How to complete this task:
Among the lines below, keep only those from the one containing "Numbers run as" through the one containing "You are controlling", and reproduce them exactly.

Data for analysis:
BEGIN

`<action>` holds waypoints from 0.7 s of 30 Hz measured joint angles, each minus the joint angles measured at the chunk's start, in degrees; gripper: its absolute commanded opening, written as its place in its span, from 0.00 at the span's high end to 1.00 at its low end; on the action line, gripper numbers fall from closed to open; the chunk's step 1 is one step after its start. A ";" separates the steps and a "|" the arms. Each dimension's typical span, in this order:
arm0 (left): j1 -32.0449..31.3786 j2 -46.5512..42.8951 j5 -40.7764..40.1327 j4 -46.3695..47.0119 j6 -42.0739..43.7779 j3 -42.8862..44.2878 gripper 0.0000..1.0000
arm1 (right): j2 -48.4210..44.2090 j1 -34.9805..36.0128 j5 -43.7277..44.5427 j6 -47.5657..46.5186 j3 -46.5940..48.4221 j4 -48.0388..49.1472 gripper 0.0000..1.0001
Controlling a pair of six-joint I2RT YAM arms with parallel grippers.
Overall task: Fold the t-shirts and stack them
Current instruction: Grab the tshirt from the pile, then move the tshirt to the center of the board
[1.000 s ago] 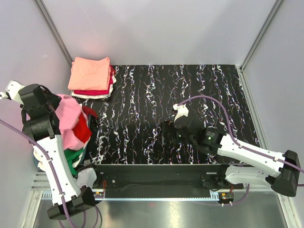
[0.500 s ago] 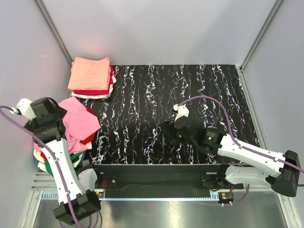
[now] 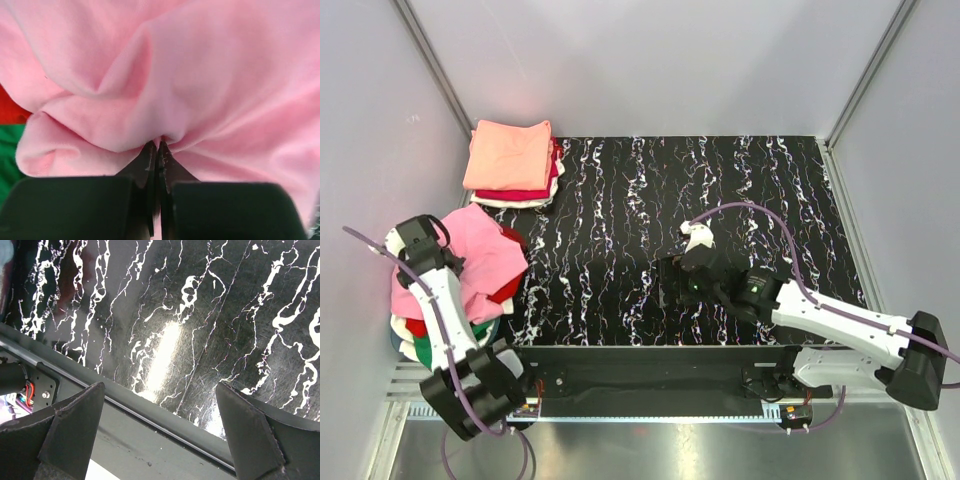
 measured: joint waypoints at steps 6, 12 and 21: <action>-1.27 -7.56 0.04 -2.16 -1.03 12.41 1.00 | 1.95 0.00 -0.39 0.33 0.00 0.33 0.00; -10.16 -12.37 1.42 -1.31 -5.11 24.52 1.00 | 1.18 0.02 1.66 0.72 0.02 -0.37 0.00; -52.85 9.97 6.67 0.70 0.22 39.19 0.94 | -14.01 -0.94 24.15 2.80 5.81 -10.32 0.00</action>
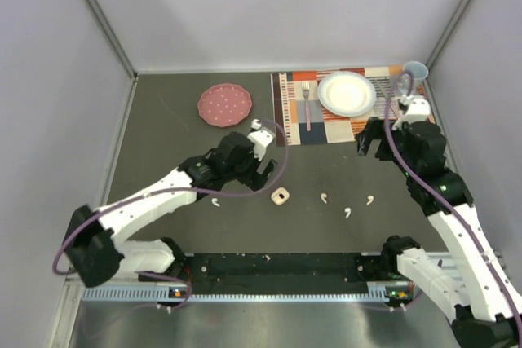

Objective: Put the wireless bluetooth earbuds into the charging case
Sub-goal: Move the charging case to the center of the board, then adjust the charging case at the center of the board.

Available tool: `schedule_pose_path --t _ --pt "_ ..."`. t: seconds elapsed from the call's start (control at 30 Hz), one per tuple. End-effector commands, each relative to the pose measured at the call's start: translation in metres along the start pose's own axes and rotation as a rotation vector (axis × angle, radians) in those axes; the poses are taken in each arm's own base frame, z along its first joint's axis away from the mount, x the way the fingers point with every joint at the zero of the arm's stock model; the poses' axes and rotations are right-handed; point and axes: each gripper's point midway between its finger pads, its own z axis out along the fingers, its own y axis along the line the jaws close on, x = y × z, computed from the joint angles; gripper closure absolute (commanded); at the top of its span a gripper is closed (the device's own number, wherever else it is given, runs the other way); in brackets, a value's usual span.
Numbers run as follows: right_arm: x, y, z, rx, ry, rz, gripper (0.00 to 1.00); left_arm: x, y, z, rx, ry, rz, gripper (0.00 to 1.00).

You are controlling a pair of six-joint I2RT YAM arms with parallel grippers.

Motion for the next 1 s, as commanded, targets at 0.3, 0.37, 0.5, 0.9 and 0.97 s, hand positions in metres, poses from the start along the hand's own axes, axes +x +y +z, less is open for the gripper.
schedule_pose_path --t 0.3,0.37,0.5,0.9,0.97 --pt "0.117 0.1 0.027 -0.694 0.304 -0.478 0.01 0.014 0.048 -0.051 -0.114 -0.176 -0.314 0.01" --pt "0.133 0.111 0.028 -0.739 0.354 -0.429 0.01 0.022 0.053 -0.055 -0.149 -0.163 -0.33 0.01" --pt "0.145 0.153 0.039 -0.802 0.364 -0.184 0.01 0.028 0.063 -0.065 -0.209 -0.18 -0.369 0.01" --pt "0.209 0.168 0.061 -0.72 0.557 -0.092 0.01 0.035 0.07 -0.099 -0.265 -0.259 -0.456 0.01" --pt "0.216 0.174 0.06 -0.743 0.572 -0.08 0.01 0.041 0.071 -0.1 -0.279 -0.246 -0.461 0.01"
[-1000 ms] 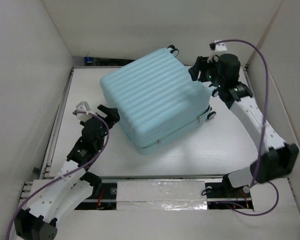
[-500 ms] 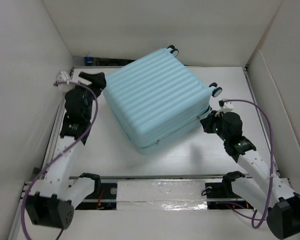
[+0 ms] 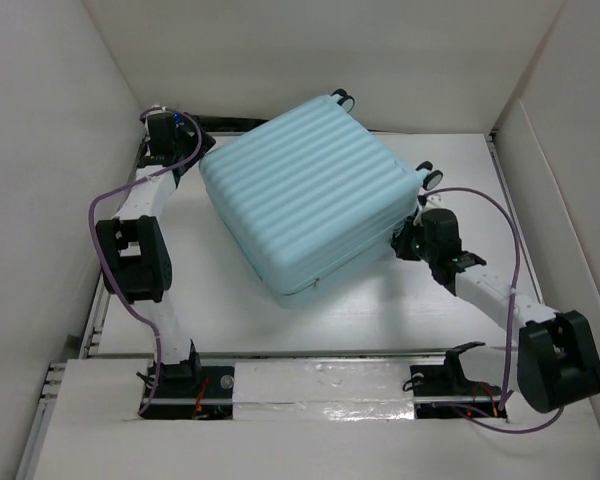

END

Answer below:
Numbers run as follows: right_arm: x, y, z, rx, ry, rz, gripper (0.00 to 1.00); left_arm: x, y, z, rx, ry, rz, gripper (0.00 to 1.00).

You are controlling a pair of six-joint I2RT YAM arms with parallel grippers.

With this, the answer is complete.